● **Task objective**
Output the full listing verbatim.

● **Collected material**
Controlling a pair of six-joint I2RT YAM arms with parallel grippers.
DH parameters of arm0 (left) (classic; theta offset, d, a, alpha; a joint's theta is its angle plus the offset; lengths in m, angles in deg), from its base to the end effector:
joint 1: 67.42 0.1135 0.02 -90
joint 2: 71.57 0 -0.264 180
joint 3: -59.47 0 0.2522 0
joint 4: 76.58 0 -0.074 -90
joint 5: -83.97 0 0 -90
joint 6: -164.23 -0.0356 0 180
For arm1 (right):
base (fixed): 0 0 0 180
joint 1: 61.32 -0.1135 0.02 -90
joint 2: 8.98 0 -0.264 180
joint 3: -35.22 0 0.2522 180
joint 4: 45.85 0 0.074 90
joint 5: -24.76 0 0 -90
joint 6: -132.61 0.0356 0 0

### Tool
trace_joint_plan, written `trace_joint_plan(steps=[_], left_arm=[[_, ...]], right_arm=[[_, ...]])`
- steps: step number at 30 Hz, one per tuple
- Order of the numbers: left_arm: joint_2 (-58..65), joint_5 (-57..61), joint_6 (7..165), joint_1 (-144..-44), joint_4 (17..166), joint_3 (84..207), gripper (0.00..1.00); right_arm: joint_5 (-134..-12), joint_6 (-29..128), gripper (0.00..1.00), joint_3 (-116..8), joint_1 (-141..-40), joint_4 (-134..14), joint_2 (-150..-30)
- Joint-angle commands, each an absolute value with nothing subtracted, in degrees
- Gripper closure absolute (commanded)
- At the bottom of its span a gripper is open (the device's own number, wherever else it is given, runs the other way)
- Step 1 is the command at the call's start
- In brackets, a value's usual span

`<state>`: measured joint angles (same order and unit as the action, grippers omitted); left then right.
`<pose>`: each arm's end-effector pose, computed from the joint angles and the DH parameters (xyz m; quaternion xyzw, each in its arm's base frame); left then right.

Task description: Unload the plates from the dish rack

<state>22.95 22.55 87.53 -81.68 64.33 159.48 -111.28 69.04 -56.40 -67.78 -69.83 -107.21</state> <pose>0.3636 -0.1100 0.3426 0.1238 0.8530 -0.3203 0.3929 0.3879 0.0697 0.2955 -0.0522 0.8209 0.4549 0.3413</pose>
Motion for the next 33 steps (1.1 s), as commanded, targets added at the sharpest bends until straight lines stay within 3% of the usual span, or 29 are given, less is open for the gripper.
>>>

● **Answer area**
Controlling a pair of six-joint I2RT YAM arms with parallel grippers.
DH parameters of arm0 (left) (classic; theta offset, d, a, alpha; a joint's theta is its angle plus the offset; lengths in m, angles in deg), from its base to the end effector:
joint 1: 67.42 0.1135 0.02 -90
joint 2: 71.57 0 -0.264 180
joint 3: -59.47 0 0.2522 0
joint 4: 76.58 0 -0.074 -90
joint 5: -83.97 0 0 -90
joint 6: -164.23 -0.0356 0 180
For arm1 (right):
base (fixed): 0 0 0 180
joint 1: 61.32 -0.1135 0.02 -90
joint 2: 8.98 0 -0.264 180
joint 3: -35.22 0 0.2522 180
joint 4: 45.85 0 0.074 90
joint 5: -24.76 0 0 -90
joint 6: -132.61 0.0356 0 0

### Tool
trace_joint_plan, written `trace_joint_plan(steps=[_], left_arm=[[_, ...]], right_arm=[[_, ...]])`
- steps: step number at 30 Hz, one per tuple
- Order of the numbers: left_arm: joint_2 (-58..65), joint_5 (-57..61), joint_6 (7..165), joint_1 (-144..-44), joint_4 (17..166), joint_3 (84..207), gripper (0.00..1.00); right_arm: joint_5 (-134..-12), joint_6 (-29..128), gripper (0.00..1.00), joint_3 (-116..8), joint_1 (-141..-40), joint_4 (-134..14), joint_2 (-150..-30)
- Joint-angle commands, each an absolute value with nothing subtracted, in degrees
- Gripper closure absolute (commanded)
- At the bottom of its span a gripper is open (the device's own number, wherever else it is given, runs the other way)
- Step 1 is the command at the call's start
- In brackets, a value's usual span

`<state>`: measured joint angles (same order and unit as the action, grippers omitted); left then right.
`<pose>`: each arm's end-effector pose, computed from the joint angles and the DH parameters (xyz m; quaternion xyzw, each in its arm's base frame); left then right.

Task description: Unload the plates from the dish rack

<state>22.95 22.55 87.53 -81.68 64.33 159.48 -111.28 69.04 -56.40 -67.78 -69.83 -107.21</state> <pose>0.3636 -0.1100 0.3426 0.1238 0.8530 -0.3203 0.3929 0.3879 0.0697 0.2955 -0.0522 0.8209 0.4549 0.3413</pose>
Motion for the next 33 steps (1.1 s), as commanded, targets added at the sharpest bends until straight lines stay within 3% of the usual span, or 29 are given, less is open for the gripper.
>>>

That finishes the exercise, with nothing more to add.